While monthly average PM2.5 concentrations were high in many locations during January 2013, the core event and damages were particularly acute in Beijing (e.g., Ferreri et al., 2018; Gao et al., 2015; Sun et al., 2014). During the period of peak PM2.5 concentrations (10–15 January), modeled PM2.5 across Beijing exhibits a strong north-south gradient, ranging from ~50 μg m−3 in the north to over 300 μg m−3 in the south (Figure 2b). Observations at the US Embassy recorded concentrations that ranged from 56–886 μg m−3, while our model simulates concentrations of 69–539 μg m−3 over the Embassy and misses the peak day magnitude (Figure 2d). Across all Beijing grid cells, simulated concentrations range from 5–875 μg m−3 (Figure 2d). During the most severe days of the episode (10–15 January, Figures 2c and 2d), we estimate 122 premature deaths from exposure to PM2.5 and NO2 in Beijing, whereas for the month, we calculate a total of 486 premature deaths, with a total economic impact of over 132M US$ summed across seven health endpoints (Table S1).

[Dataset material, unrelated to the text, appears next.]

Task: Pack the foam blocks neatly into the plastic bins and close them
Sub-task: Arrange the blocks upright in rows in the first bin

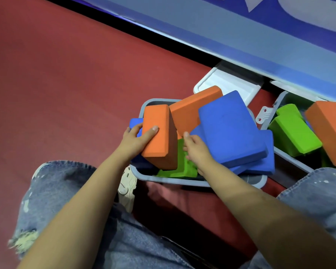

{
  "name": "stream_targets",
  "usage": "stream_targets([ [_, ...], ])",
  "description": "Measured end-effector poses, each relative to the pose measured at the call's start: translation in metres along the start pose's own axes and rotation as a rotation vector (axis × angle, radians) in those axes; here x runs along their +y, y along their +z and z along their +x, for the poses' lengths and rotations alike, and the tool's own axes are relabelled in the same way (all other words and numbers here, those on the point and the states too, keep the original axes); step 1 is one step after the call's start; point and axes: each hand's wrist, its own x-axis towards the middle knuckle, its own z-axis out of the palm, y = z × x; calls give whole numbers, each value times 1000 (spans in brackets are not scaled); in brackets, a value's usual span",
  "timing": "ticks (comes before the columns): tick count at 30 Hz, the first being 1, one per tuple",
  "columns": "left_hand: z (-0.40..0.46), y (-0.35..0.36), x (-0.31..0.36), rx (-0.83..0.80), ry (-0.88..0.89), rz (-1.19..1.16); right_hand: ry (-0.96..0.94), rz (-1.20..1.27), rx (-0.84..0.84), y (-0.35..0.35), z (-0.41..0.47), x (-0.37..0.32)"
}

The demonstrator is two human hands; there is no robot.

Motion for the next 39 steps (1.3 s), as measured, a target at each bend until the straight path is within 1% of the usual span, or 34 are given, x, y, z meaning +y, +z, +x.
stream_targets([
  [1, 1, 0, -1, -5, -4, -4, 40, -96, 66, -4, 6, 16],
  [2, 0, 0, 1, -7, -8, -6, 81, -191, 92, -6, 11, 31],
  [3, 1, 0, 0, -11, -14, -17, 114, -283, 70, -6, 16, 44],
  [5, 4, -2, 1, -24, -19, -24, 184, -404, -30, 0, 22, 62],
  [7, 8, -5, 1, -35, -28, -23, 271, -439, -80, 10, 31, 77],
  [11, 14, -6, 1, -41, -40, -24, 383, -426, -19, 20, 48, 106],
  [13, 18, -5, 3, -19, -41, -36, 388, -417, 3, 21, 50, 111],
  [17, 27, -2, 8, 30, -86, -59, 365, -420, -17, 21, 48, 113],
  [21, 44, -7, 3, 145, -168, -100, 337, -383, -20, 21, 47, 113],
  [24, 50, -12, -5, 196, -183, -127, 345, -364, 7, 23, 49, 112],
  [26, 49, -12, -9, 166, -157, -125, 348, -372, 12, 24, 50, 108],
  [33, 42, -18, -12, 68, -132, 17, 310, -393, 42, 24, 40, 102],
  [37, 35, -13, -9, -29, -86, 217, 291, -457, 66, 27, 34, 95],
  [39, 31, -13, -8, -62, -96, 282, 268, -469, 92, 30, 30, 92],
])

3.2. Co-Benefits of e-HDV and e-LDV Adoption
We scrutinize the benefits and tradeoffs of EV policy and implementation decisions on the mitigation of extreme pollution events using metrics that capture emission rates, public health impacts, and/or economic costs (Figure 3 and Table S2). Compared to BASE, a 40% conversion to e-HDVs (1.5M vehicles; Figure 1a) powered by 2015 electricity generation emissions rates (HDV_2015, Table 1) would have avoided 562 (95% CI: 410, 723) premature mortalities in China for the month, following an average PM2.5 reduction over China of 0.85 ± 0.82 μg m−3 and NO2 reduction of 0.58 ± 0.13 parts per billion (ppb) (Figure 4). However, such a transition would increase CO2 emissions by 2.6 Mt Jan−1 (i.e., a CO2-tradeoff). The combined monetary impacts of a CO2 increase (valued at $47 per ton CO2 (Liang et al., 2019), a loss of 121M US$) with those of seven health endpoints (a savings of 208M US$) largely offset one another such that e-HDV adoption yields a total savings of 87M US$ for the month (Figure 3b).
We compare the co-benefits of e-HDV adoption with a scenario that uses the total electricity demand required for 40% e-HDV adoption to instead electrify a fleet of LDVs (LDV_2015). Because of their substantially smaller per-kilometer electricity requirement, significantly more LDVs are electrified (39.2M; Figure 1b), though coincidently, this is also ~40% of the existing LDV fleet. Air quality improvements for e-LDV adoption are less than for e-HDVs since HDVs contribute more to the on-road emission fraction of both NOx and primary PM2.5. e-LDV adoption avoids 145 (95% CI: 38, 333) premature deaths due to a China-averaged PM2.5 (NO2) reduction of 0.16 ± 0.27 μg m−3 (0.02 ± 0.05 ppb). The adoption of e-LDVs avoids ~25% of the number of deaths as e-HDVs, however, e-LDVs dramatically reduce CO2 emissions (2.2 Mt Jan−1) such that the combined economic impacts of CO2 reductions and human health impacts yield a total savings of 156M US$ (Figure 3b).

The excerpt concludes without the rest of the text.